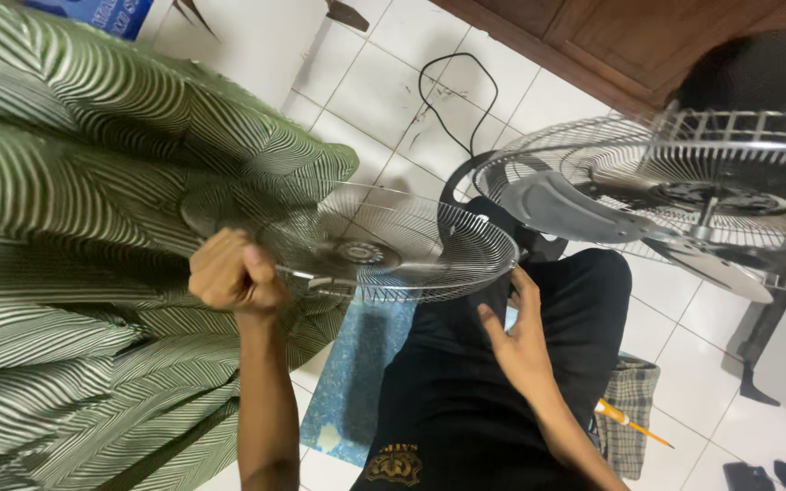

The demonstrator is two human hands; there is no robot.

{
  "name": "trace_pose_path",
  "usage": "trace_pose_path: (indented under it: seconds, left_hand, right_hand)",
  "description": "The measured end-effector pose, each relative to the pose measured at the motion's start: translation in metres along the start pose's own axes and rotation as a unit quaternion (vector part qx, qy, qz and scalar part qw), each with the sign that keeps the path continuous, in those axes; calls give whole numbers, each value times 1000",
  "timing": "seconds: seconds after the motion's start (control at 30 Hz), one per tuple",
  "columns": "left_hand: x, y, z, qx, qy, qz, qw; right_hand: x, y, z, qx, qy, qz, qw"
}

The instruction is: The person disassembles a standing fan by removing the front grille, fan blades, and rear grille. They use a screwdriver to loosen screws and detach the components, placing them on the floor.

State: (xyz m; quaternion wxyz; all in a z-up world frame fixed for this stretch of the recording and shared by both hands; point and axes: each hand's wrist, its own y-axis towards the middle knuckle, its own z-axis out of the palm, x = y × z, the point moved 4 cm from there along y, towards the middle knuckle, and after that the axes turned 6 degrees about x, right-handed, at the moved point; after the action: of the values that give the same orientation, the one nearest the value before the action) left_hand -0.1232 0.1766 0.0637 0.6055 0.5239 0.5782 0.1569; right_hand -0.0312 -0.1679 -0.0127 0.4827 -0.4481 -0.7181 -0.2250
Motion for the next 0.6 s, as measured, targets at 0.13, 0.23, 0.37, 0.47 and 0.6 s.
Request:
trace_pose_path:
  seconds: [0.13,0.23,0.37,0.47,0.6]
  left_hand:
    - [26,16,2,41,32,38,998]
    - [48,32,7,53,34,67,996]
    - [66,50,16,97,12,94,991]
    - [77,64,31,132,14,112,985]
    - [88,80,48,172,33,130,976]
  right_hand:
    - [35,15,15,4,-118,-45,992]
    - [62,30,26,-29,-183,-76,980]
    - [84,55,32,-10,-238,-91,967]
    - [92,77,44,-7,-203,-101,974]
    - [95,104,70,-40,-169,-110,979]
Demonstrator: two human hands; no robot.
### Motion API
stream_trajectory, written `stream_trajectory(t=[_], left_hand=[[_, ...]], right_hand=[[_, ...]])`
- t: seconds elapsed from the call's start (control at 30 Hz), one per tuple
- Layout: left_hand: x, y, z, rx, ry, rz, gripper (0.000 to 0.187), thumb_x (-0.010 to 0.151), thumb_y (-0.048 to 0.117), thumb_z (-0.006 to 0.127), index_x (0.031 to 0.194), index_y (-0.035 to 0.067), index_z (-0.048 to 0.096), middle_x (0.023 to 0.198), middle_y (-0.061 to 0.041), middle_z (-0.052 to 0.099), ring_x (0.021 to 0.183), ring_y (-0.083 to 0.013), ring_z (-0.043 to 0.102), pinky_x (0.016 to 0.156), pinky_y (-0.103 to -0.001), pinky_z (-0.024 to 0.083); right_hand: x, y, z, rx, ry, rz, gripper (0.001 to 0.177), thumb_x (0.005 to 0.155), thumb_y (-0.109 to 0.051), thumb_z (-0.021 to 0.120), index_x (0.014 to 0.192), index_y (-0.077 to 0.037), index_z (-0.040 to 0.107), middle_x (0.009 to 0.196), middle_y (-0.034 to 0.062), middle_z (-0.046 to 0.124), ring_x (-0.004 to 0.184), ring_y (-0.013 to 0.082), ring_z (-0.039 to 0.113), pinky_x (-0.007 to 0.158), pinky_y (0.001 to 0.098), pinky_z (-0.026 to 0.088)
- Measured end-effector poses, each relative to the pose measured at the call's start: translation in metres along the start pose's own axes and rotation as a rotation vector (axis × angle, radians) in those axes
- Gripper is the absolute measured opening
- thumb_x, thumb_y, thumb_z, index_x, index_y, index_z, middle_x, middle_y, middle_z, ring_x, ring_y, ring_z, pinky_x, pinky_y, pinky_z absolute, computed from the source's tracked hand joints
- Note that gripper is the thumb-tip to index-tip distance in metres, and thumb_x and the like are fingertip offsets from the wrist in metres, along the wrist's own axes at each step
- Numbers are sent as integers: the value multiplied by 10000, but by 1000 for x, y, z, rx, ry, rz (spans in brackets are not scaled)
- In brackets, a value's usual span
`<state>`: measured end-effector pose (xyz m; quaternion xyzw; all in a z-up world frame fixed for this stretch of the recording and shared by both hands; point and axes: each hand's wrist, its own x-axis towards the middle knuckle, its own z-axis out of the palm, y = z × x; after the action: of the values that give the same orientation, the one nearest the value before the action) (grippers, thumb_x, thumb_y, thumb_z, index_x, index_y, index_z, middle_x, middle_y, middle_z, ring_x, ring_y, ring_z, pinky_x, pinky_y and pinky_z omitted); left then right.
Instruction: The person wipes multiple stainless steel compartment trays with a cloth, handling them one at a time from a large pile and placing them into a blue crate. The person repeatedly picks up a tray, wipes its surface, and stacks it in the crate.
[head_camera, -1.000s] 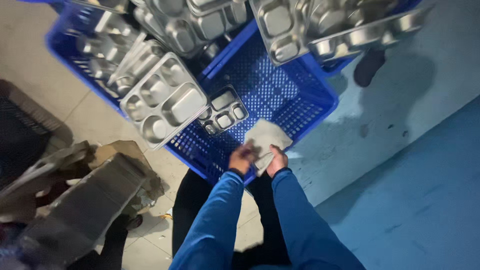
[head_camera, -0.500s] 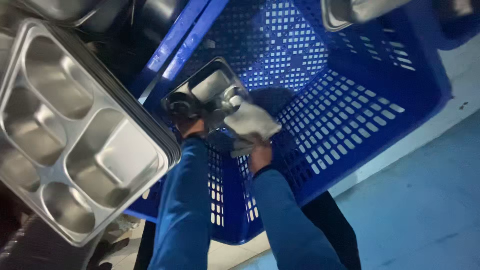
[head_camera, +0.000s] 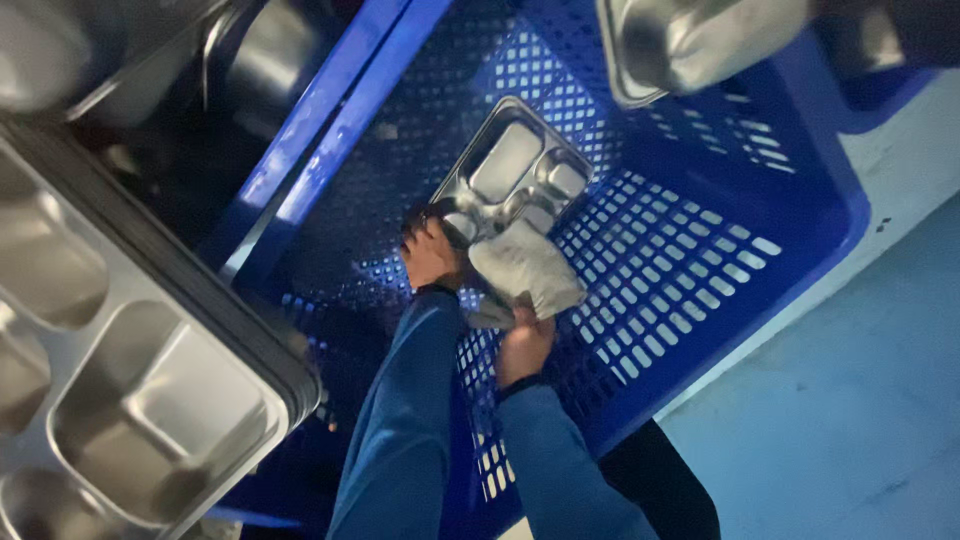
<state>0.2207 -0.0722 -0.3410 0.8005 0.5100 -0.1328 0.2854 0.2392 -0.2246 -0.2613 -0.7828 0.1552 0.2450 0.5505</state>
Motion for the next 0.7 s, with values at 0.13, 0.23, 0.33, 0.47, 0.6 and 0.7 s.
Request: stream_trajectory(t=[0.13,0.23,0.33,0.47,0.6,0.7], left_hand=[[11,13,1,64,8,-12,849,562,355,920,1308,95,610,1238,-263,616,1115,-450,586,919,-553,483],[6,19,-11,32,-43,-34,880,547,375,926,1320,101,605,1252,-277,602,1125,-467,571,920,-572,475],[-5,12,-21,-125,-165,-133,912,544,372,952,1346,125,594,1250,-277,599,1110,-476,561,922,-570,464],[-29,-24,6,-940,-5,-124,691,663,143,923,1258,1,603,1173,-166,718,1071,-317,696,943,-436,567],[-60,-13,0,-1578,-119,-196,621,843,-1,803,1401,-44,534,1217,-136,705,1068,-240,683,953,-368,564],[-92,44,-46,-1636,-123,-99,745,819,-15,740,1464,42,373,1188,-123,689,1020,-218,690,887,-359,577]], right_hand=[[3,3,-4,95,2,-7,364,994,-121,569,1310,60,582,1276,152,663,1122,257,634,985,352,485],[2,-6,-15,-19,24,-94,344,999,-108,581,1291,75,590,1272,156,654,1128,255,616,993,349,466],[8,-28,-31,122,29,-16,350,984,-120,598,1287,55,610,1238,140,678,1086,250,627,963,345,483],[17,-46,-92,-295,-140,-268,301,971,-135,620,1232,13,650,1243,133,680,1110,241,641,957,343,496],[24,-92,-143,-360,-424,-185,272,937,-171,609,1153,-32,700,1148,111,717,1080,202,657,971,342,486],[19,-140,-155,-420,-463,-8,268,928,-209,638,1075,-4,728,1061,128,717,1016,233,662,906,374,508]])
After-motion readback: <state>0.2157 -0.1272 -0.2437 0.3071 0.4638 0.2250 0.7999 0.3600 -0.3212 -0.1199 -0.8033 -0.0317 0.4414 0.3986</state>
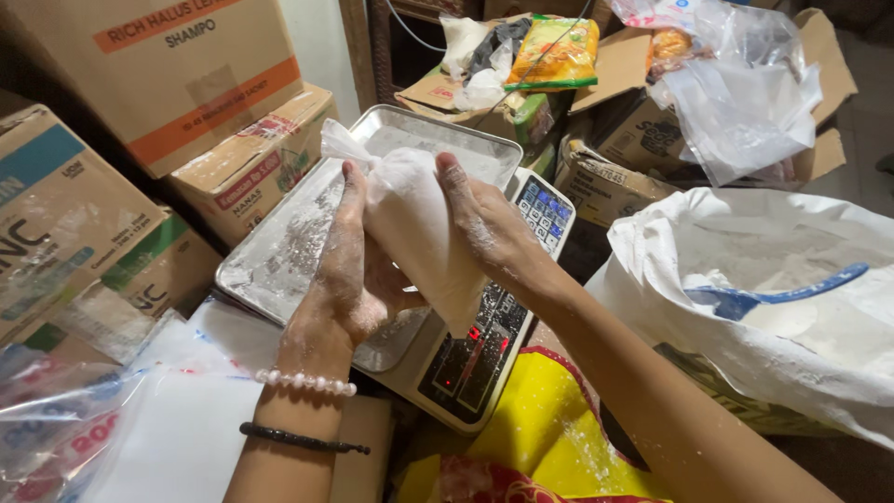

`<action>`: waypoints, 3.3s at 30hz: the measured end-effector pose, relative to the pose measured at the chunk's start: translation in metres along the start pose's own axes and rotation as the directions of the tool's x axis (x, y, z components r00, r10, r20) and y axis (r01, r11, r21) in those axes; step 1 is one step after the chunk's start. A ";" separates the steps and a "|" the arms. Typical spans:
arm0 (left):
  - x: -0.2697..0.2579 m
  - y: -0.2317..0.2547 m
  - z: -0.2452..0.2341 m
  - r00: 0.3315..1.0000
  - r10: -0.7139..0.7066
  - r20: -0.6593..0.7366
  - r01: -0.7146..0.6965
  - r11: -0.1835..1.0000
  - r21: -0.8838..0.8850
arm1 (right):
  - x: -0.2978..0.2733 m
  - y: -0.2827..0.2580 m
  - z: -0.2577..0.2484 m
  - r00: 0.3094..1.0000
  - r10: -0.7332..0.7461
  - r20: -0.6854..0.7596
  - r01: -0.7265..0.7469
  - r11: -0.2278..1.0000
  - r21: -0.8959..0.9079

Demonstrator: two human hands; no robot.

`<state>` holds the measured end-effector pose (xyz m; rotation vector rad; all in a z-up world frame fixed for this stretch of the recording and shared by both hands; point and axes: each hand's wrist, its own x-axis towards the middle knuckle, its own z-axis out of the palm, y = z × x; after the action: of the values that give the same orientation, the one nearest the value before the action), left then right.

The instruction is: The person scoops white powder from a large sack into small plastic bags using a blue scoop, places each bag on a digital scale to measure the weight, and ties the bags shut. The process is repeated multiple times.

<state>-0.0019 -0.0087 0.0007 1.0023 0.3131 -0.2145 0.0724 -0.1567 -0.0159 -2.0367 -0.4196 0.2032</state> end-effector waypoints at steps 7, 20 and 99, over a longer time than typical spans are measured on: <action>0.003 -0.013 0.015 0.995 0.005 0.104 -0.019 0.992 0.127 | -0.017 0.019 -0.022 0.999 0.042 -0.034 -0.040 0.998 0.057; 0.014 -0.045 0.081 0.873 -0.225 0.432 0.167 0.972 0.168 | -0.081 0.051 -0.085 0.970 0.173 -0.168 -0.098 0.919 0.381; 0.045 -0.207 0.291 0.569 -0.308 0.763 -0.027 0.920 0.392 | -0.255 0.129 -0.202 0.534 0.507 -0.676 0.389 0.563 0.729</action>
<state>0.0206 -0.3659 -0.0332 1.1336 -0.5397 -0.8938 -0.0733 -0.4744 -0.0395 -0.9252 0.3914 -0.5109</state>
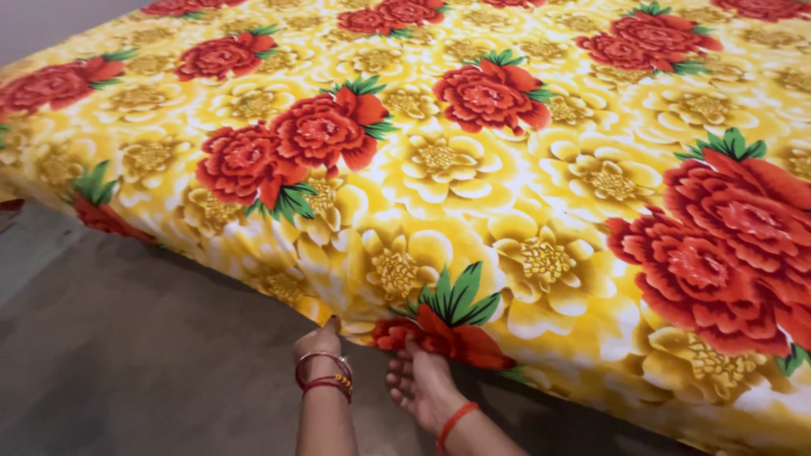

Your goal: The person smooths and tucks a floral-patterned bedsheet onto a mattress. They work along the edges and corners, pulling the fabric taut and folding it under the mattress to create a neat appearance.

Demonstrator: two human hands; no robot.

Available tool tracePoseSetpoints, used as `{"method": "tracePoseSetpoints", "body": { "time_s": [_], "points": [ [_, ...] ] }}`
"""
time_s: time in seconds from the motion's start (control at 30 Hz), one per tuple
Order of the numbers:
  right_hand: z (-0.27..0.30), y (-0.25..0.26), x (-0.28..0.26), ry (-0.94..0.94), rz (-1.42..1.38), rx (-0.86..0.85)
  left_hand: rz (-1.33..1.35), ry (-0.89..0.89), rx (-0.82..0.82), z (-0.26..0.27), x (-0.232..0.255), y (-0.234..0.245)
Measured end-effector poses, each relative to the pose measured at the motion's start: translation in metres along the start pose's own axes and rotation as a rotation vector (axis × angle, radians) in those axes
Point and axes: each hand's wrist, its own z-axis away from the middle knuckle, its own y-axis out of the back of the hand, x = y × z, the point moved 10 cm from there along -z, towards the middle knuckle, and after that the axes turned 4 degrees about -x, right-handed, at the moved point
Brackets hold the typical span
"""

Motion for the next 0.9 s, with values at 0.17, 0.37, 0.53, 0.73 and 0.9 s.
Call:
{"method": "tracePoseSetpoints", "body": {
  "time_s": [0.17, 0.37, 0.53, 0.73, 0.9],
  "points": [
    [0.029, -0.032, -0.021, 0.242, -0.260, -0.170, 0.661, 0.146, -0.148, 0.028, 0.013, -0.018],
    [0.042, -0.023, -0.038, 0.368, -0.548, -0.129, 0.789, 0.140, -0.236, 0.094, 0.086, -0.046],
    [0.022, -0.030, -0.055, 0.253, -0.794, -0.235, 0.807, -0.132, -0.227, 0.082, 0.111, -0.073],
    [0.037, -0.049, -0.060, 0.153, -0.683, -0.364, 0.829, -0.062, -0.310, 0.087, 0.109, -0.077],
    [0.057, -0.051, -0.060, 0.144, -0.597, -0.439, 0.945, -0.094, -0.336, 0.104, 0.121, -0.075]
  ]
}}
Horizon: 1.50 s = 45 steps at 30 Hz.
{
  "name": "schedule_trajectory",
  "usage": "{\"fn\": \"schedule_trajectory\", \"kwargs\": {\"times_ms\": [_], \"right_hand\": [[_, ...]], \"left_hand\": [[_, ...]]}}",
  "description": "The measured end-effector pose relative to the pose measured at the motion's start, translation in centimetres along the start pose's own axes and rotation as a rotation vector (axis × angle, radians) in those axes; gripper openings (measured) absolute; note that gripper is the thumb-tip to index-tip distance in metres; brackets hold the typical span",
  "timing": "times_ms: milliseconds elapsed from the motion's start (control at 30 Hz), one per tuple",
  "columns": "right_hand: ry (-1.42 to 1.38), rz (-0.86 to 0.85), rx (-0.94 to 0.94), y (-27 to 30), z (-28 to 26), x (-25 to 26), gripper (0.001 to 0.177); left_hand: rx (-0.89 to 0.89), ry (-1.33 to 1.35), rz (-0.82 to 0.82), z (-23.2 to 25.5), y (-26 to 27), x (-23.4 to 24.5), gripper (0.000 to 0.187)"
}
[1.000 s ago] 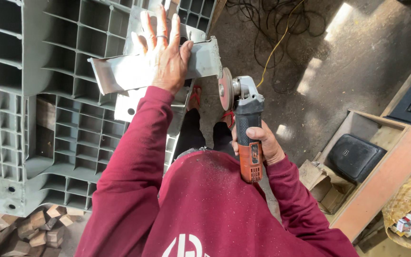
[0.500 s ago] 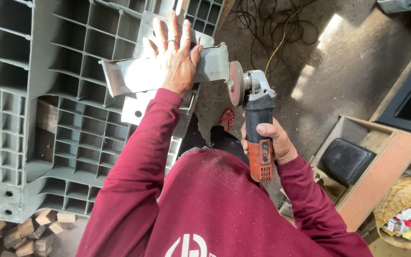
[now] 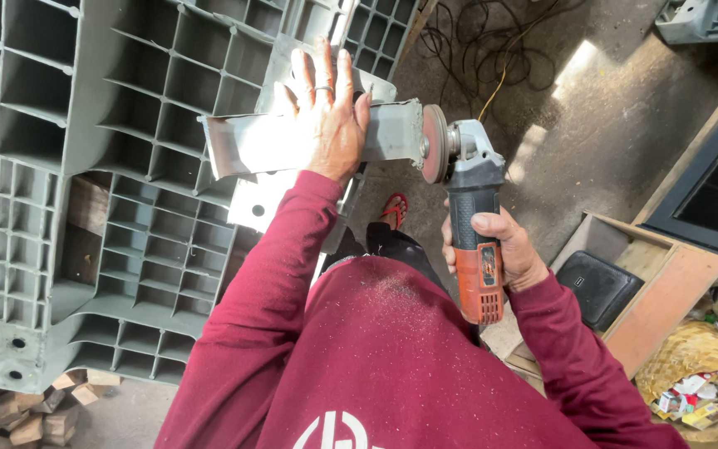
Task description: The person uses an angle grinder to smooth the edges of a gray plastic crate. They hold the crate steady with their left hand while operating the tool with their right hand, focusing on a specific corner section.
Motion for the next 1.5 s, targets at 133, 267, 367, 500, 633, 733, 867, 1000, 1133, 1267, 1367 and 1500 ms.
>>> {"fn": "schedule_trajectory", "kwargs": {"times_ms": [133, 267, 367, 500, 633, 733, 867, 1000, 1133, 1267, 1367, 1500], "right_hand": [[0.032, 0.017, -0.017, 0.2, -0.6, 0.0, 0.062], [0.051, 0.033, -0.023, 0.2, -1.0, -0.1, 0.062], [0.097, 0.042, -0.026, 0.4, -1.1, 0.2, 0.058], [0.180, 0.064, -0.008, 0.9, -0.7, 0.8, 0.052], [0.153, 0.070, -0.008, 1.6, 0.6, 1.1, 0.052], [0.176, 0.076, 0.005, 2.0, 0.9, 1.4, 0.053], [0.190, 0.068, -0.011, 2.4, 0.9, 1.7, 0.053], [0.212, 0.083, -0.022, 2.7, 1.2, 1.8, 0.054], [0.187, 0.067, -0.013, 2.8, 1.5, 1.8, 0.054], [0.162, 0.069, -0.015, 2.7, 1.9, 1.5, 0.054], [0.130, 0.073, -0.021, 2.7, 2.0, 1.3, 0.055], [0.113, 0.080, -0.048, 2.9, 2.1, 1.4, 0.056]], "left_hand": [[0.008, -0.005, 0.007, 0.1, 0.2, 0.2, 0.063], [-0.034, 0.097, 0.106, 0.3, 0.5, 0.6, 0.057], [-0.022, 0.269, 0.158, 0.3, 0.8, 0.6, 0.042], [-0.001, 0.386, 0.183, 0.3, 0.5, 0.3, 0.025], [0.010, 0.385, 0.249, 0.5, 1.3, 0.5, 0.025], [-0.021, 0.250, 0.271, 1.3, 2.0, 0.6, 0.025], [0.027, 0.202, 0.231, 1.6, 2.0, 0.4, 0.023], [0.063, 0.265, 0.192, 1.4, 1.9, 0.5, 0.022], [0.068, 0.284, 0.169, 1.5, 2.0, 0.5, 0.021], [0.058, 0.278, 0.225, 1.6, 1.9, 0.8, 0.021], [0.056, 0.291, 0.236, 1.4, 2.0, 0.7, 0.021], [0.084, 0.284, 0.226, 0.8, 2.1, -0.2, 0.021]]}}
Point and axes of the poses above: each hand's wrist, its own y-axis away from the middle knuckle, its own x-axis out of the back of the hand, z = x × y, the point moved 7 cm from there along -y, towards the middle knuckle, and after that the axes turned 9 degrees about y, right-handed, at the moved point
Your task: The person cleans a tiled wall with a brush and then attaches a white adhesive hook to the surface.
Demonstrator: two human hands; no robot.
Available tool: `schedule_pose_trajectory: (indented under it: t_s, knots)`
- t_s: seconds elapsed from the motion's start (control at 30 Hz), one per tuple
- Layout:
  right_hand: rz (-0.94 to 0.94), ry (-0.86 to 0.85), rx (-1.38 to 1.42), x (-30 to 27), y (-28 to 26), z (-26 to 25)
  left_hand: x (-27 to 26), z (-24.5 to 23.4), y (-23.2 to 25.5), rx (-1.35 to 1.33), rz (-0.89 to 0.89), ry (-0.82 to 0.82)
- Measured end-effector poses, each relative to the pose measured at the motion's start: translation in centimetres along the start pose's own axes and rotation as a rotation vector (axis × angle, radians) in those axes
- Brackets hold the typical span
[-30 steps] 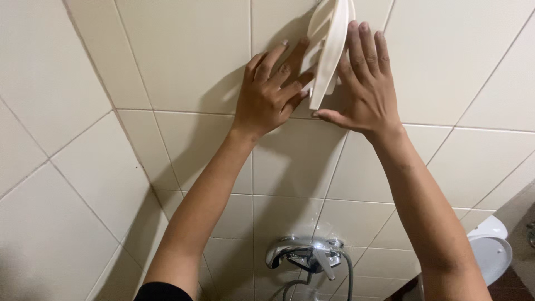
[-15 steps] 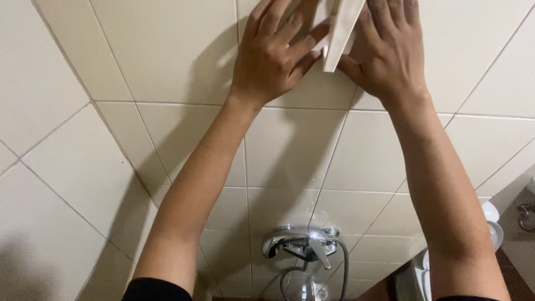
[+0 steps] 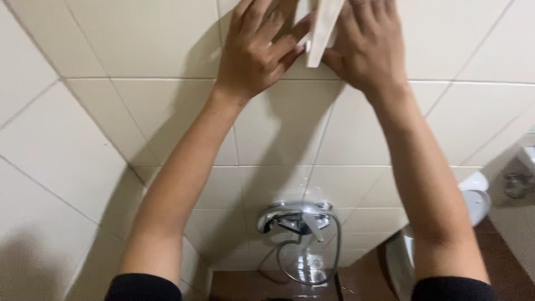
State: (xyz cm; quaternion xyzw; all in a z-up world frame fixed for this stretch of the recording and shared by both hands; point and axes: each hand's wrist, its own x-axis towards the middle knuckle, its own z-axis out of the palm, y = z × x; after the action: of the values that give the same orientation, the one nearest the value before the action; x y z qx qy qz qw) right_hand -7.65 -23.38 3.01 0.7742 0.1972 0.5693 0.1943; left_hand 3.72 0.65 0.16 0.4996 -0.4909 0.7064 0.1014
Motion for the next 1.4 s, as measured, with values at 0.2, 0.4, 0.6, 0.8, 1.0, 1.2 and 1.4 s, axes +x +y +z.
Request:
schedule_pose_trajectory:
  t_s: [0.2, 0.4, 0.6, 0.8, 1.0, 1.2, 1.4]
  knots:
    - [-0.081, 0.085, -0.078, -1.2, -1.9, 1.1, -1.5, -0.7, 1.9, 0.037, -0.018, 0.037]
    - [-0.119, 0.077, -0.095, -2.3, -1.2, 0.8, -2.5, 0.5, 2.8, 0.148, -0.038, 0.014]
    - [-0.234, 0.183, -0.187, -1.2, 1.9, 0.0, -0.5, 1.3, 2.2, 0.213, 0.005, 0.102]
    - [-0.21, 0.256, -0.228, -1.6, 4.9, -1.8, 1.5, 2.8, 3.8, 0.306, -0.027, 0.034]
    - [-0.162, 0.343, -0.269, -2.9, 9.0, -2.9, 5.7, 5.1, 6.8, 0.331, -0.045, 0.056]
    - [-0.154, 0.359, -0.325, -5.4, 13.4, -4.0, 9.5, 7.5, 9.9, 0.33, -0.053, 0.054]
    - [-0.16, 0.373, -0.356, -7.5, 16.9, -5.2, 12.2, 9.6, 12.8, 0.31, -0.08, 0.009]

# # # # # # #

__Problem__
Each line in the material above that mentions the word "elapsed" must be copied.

__Answer for this exercise__
- t: seconds elapsed from the call's start (control at 30 Hz), one per tuple
  "timing": "times_ms: milliseconds elapsed from the motion's start (control at 30 Hz), one per tuple",
- t_s: seconds elapsed from the motion's start (control at 30 Hz), one per tuple

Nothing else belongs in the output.